Tagged: Clay Buchholz

Let’s begin again, begin the begin

Whoops.  Been a while since I checked in here, hasn’t it?  I had the best of intentions for regular updates, but some family health issues derailed me from posting… but not from shooting!

The website itself is close to up to date as far as shots I’ve edited, though individual dates aren’t completed (i.e. when I personally am granted nine-day weeks, while the rest of you keep getting seven, I will catch up). There’s a What’s New page to collect the photos where I’m not ready for full pages yet!

In the meantime, let me try to get back in the groove with a two-month summary of sorts!

Made the trip to Citi Field in New York to see the Mets host the Sox. Unfortunately Citi’s camera policies as stated (if perhaps not as practiced, as it turns out) were very restrictive, so I had to make do with Son of Babycam, my little Lumix.


Pedroia apparently trash-talked his way around the bases, to the amusement of Jose Reyes.

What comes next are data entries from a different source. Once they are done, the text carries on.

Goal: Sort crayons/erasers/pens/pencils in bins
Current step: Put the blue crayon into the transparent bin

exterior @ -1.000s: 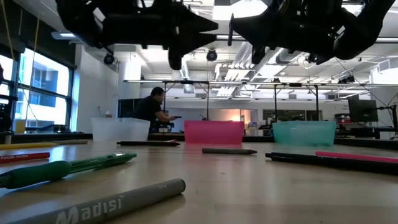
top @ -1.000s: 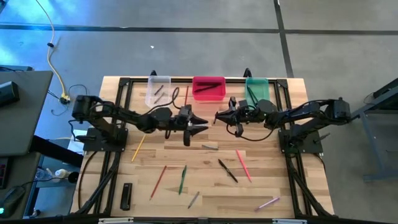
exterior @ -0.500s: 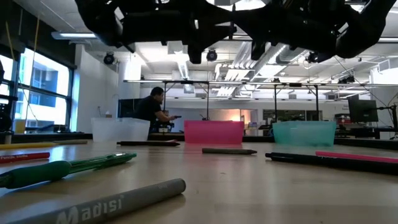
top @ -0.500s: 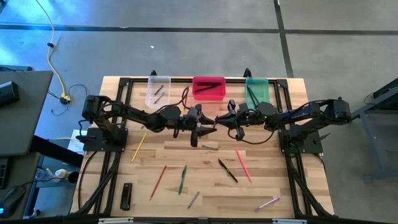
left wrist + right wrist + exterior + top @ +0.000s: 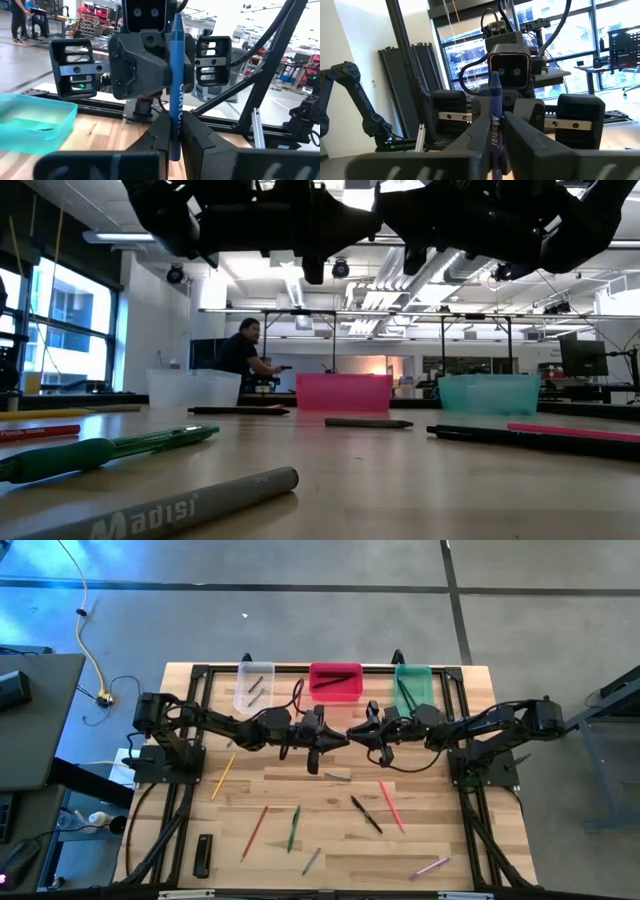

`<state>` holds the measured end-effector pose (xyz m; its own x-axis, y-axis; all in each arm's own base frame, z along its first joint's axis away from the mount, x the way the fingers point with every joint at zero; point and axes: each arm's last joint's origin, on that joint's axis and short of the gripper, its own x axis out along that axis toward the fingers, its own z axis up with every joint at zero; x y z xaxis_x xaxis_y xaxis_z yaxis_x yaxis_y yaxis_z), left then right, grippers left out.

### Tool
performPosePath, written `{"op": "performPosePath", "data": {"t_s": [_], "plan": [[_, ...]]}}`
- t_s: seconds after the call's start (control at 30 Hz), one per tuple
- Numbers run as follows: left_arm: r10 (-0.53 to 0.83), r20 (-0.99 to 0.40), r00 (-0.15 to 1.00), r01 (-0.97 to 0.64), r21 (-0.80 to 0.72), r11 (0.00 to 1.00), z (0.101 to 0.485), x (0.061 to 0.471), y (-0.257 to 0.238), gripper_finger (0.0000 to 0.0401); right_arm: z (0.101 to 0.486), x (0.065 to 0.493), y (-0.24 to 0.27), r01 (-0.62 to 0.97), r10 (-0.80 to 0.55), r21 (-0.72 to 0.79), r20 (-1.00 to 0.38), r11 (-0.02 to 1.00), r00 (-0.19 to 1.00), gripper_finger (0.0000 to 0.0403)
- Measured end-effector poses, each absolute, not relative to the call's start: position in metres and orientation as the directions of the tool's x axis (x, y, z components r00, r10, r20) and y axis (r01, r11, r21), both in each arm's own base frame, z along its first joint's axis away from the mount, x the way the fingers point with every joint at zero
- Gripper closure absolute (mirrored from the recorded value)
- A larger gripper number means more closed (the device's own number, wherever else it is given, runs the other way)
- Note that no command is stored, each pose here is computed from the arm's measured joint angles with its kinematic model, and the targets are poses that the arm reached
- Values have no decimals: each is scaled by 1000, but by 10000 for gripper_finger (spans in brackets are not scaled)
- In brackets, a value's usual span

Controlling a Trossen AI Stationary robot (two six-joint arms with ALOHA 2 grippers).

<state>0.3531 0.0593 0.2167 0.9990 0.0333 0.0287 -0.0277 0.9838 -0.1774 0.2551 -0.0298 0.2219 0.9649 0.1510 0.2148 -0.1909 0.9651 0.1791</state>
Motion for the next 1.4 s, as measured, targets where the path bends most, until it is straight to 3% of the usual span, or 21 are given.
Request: {"op": "performPosePath", "data": {"t_s": [0.37,0.6,0.83,1.17,1.4], "plan": [[49,-15,999,-50,-164,985,225,346,64,393,241,244,-30,-185,144,127,275,975,951,228],[102,-90,991,-111,-108,988,240,333,63,394,260,225,-32,-131,120,24,263,991,957,207],[217,-188,958,-233,-69,970,260,307,68,395,260,207,-34,-54,60,-54,114,997,992,248],[455,-442,773,-527,-48,848,275,248,85,395,241,198,-38,136,-143,-62,-138,989,980,390],[579,-600,552,-749,-52,660,264,211,125,395,235,200,-39,154,-163,-65,-177,986,971,388]]}}
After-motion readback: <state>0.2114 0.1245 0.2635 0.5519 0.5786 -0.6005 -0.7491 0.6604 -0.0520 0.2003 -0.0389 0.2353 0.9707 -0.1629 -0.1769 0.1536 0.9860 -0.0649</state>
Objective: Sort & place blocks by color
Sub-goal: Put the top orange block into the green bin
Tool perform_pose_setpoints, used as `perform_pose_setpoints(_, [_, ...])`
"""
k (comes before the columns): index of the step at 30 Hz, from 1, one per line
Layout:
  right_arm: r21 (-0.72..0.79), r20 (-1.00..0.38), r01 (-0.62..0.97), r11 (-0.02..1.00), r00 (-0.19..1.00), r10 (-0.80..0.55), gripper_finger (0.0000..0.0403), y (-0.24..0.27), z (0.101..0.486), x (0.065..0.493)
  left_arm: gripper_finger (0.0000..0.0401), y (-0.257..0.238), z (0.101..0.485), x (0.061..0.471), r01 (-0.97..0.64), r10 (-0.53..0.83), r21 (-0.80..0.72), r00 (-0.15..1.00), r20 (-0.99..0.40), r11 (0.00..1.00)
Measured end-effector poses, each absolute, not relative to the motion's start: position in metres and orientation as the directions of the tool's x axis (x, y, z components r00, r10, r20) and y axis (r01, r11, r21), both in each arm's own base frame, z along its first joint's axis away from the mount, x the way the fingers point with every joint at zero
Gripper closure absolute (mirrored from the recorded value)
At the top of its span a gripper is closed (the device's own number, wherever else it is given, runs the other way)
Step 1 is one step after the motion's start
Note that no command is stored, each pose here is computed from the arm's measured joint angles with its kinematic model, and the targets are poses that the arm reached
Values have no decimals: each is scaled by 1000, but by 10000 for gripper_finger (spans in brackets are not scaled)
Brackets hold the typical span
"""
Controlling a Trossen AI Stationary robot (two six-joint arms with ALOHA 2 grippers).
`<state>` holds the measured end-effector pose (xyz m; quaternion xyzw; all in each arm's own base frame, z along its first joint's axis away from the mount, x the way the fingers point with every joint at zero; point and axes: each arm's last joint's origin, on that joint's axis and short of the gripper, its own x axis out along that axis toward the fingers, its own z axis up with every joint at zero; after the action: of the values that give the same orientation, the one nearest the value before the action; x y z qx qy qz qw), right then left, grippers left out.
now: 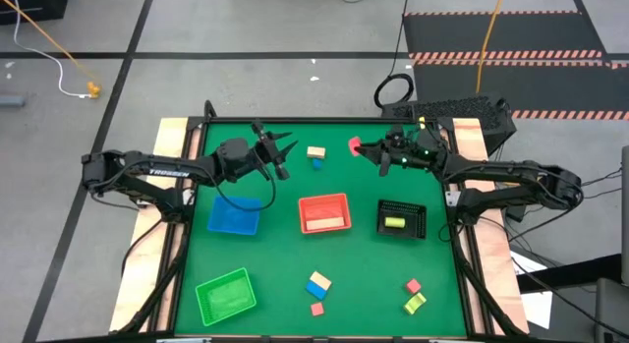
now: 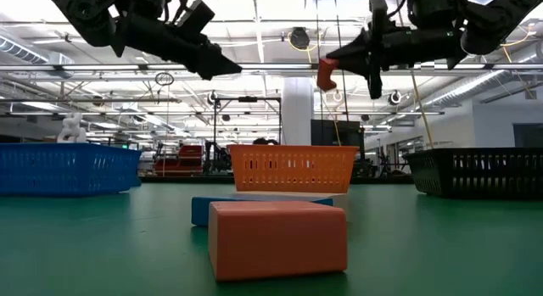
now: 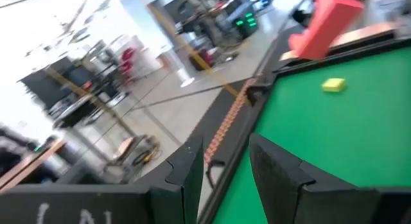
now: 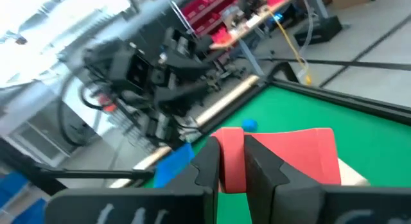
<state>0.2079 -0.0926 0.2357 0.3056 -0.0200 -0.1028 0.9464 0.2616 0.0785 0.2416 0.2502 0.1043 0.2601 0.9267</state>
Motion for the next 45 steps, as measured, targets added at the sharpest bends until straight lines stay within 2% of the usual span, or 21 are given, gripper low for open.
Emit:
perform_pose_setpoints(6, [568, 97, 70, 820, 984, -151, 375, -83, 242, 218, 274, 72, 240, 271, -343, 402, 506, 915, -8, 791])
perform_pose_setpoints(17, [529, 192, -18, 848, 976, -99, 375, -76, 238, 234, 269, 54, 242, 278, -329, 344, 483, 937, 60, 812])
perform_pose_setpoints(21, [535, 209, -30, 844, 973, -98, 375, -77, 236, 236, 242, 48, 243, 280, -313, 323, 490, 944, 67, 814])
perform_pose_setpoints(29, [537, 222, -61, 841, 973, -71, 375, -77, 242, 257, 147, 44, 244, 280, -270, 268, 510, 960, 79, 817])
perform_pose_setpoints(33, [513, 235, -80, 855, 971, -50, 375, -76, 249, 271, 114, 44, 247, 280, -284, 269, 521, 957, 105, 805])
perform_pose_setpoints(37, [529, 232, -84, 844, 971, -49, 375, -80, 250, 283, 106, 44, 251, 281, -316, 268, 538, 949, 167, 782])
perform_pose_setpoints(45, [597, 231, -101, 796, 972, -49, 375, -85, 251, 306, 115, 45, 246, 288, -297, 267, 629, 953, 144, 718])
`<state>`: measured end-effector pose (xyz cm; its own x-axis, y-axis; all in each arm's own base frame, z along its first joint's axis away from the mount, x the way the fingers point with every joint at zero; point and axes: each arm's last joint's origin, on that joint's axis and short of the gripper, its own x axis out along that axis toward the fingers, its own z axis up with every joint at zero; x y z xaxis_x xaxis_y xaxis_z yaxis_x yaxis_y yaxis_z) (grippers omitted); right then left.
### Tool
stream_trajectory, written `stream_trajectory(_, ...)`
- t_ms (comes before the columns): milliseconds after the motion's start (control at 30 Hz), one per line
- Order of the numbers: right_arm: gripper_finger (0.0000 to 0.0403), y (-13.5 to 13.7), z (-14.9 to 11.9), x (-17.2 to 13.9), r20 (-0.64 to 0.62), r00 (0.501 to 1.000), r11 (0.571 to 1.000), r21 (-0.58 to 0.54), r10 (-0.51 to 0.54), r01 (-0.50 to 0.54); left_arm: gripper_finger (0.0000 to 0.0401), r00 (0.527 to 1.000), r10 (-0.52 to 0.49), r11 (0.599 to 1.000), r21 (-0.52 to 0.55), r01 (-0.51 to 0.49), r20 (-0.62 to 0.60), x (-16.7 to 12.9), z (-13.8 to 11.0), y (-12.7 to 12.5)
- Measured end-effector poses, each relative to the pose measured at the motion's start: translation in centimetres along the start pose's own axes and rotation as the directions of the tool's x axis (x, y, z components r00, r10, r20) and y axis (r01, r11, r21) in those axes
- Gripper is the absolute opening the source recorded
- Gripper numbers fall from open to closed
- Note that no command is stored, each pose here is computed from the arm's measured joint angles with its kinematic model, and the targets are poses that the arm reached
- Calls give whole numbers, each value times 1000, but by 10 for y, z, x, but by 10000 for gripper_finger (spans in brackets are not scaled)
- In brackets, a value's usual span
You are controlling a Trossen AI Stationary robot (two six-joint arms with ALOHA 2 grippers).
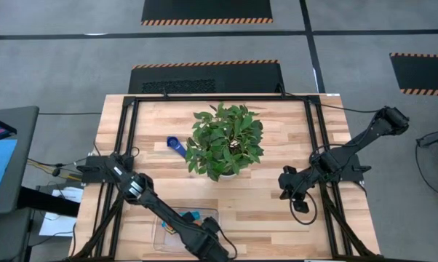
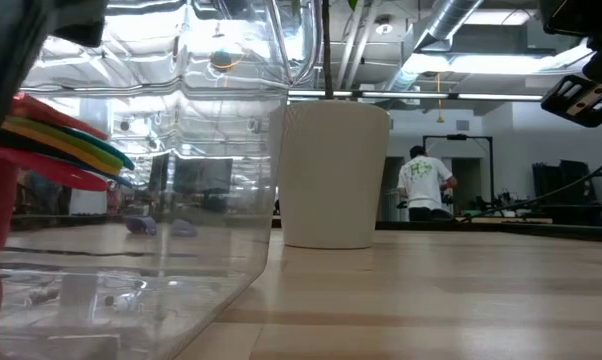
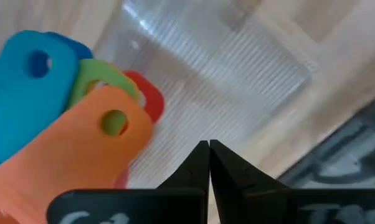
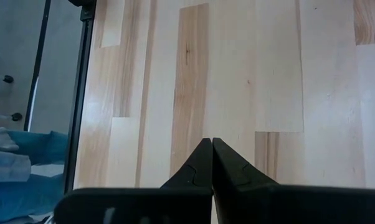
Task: Nest measuring cups in basket
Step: Stack the orange measuring cup on the light blue measuring cup, then stack the dark blue measuring cup on the orange measuring cup
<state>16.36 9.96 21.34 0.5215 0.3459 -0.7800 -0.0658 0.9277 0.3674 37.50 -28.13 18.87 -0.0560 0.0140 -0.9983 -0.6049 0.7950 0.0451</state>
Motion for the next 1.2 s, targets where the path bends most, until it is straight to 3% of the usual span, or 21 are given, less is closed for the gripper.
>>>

April 7 brought our long-awaited Opening Day!


Johnny Pesky made an elegant Opening Day entrance…


… Dustin Pedroia, maybe a little less so.


But some old lions made an entrance of their own!

Had my first emergency ticket purchase for April 17, when Hunter Jones got the call to the big leagues. Got some nice shots that night, even if Hunter never left the bullpen.


(he did get to stand in the outfield!)


And here I go with the opposition again: Brian Roberts…


… and Luke Scott.


Dustin Pedroia levitates. (Watch Dustin on base–he bounces on his lead. Side-side-side-UP!)


Brad Penny ponders.


Nick Green smolders. (He’d earned it–he’d just tied the game.)

Next came a trip to Pawtucket on April 18.


Clay Buchholz.


Fernando Cabrera. (If you need to pick out Cabrera, look for the tall, alarmingly handsome righty who looks like a movie heartthrob preparing to play a minor league pitcher.)

Back to Fenway on April 20!


Justin Masterson nearly took out Ryan Freel with a pickoff throw.


Chris Carter keeps his eye on the ball.


And I got to be there for Hunter’s debut after all!

I’ll continue the tale tomorrow!

Clay Buchholz throws a no-hitter

I think I first saw Clay at Fenway last September, when he received the Red Sox Minor League Pitcher of the Year award.


September 27, 2006

and again at the New Stars for Young Stars event to benefit the Jimmy Fund.


January 6, 2007.  After the signing he had a pretty serious game going against Kason Gabbard!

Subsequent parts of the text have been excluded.